Teachers are expected to vote for a campaign of industrial action opposing the government's plan to make all schools academies by 2022.
The National Union of Teachers (NUT) has confirmed that a priority motion calling for opposition to the white paper is likely to be discussed at their conference in Brighton this weekend.
Labour leader Jeremy Corbyn will speak at the conference this afternoon and will tell delegates that the government's push for academies and free schools would lead to the "asset -stripping of our education system".
If the union does decide to take action over forced academisation, it will focus on the “big challenge” to teachers’ pay and conditions, the NUT leadership confirmed.
Kevin Courtney, deputy general secretary of the NUT, said: “There is no evidence that autonomy in pay is a good thing. It’s bad for teachers’ pay and conditions.
“We think there is a dispute around those questions, which isn’t necessarily tied up with the ins and outs of the white paper.”
Other education unions may also work together to oppose the white paper. “We think there is a need for us to speak to other support staff unions and teaching unions,” Mr Courtney added.
Christine Blower. NUT general secretary, said: “We think we have caught the mood of the fact that people think this is just the wrong thing to be doing. I think we genuinely believe that there is both very wide and very deep opposition to this."
Mr Corbyn's speech at the NUT conference in Brighton today comes despite a long-standing rule that politicans are not invited to speak. The union says it made an exception for the current Labour leader because he had asked to appear.
This afternoon Mr Corbyn will say: "George Osborne used the Budget to announce the forced academisation of all schools. This is an ideological attack on teachers and on local and parental accountability - an attack which was nowhere in their manifesto at the last general election. "The Tories want to shut parents out of a say in how their children's schools are run. I want schools accountable to their parents and their communities - not to those pushing to be first in line for the asset-stripping of our education system." He will add: "There is a crisis in our schools now ... Children are facing rising class sizes; there is a shortage of teachers, and parents already face a crisis in school places. "The forced academisation will do nothing to address any of those problems. And yet £700 million will need to be found to fund this needless reorganisation... that fails to address a single issue that matters to teachers, parents or pupils. He is likely to be given a warmer welcome than Estelle Morris, who was heckled and slow hand clapped by delegates in 2002 when she was the last Labour education secretary to speak at an NUT conference.
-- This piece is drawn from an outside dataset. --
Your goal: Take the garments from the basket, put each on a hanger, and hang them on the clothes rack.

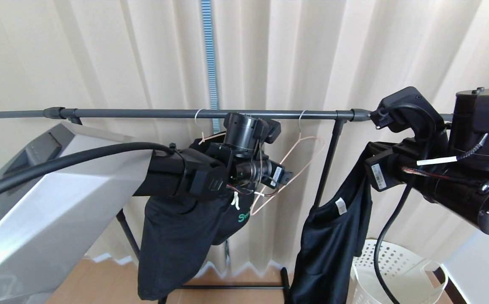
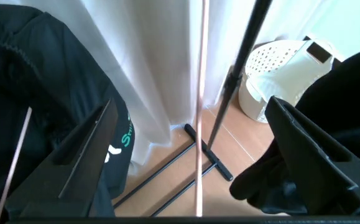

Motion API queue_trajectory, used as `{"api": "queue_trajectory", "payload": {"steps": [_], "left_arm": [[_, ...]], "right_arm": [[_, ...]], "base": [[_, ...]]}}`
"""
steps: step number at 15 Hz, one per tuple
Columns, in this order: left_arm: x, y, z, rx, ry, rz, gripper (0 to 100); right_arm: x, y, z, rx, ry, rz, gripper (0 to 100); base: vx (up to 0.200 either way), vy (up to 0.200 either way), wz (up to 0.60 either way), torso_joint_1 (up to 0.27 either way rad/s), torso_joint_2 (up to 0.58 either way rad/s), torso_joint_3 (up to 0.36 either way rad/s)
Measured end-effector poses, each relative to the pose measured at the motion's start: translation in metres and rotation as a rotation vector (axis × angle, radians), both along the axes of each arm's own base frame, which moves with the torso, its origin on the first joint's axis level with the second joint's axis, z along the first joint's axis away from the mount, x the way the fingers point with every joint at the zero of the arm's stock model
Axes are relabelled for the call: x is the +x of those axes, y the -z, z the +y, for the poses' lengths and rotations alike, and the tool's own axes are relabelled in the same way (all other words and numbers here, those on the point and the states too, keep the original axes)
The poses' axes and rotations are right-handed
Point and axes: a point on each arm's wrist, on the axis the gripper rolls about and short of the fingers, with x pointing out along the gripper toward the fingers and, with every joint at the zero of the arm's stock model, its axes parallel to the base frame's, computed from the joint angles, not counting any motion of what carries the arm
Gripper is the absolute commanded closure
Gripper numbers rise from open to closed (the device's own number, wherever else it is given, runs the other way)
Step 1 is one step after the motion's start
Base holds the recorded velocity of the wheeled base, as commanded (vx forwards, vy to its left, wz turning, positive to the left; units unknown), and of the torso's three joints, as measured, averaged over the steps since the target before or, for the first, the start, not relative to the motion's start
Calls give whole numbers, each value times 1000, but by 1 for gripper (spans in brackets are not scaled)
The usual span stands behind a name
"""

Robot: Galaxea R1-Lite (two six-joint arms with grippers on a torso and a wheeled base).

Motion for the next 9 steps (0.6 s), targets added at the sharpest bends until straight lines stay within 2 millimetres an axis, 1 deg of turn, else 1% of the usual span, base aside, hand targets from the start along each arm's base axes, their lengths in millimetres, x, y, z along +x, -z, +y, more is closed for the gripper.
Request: {"api": "queue_trajectory", "payload": {"steps": [4, 9], "left_arm": [[15, 15, -3, 13, -14, 7, 0], [18, 31, -8, 32, -10, 25, 0]], "right_arm": [[2, 2, 1, -3, 0, 4, 100], [2, 2, 1, -4, 1, 4, 100]], "base": [[0, 0, 0, 0, 0, 0], [0, 0, 0, 0, 0, 0]]}}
The Government's plans to force all schools in England to turn into academies have come under fire from Labour, the unions and Conservatives in local government who will be stripped of the power to run schools in their areas.
Speaking to the press this afternoon, Ms Blower added that there are also a number of Tory councillors who “don’t think it’s the right thing to do”, as well as teachers who work in academies already.
She added: “The more voices the greater the pressure on government to rethink it.”
The NUT’s business committee will meet this afternoon to decide whether the motion will be discussed at their conference in Brighton this weekend.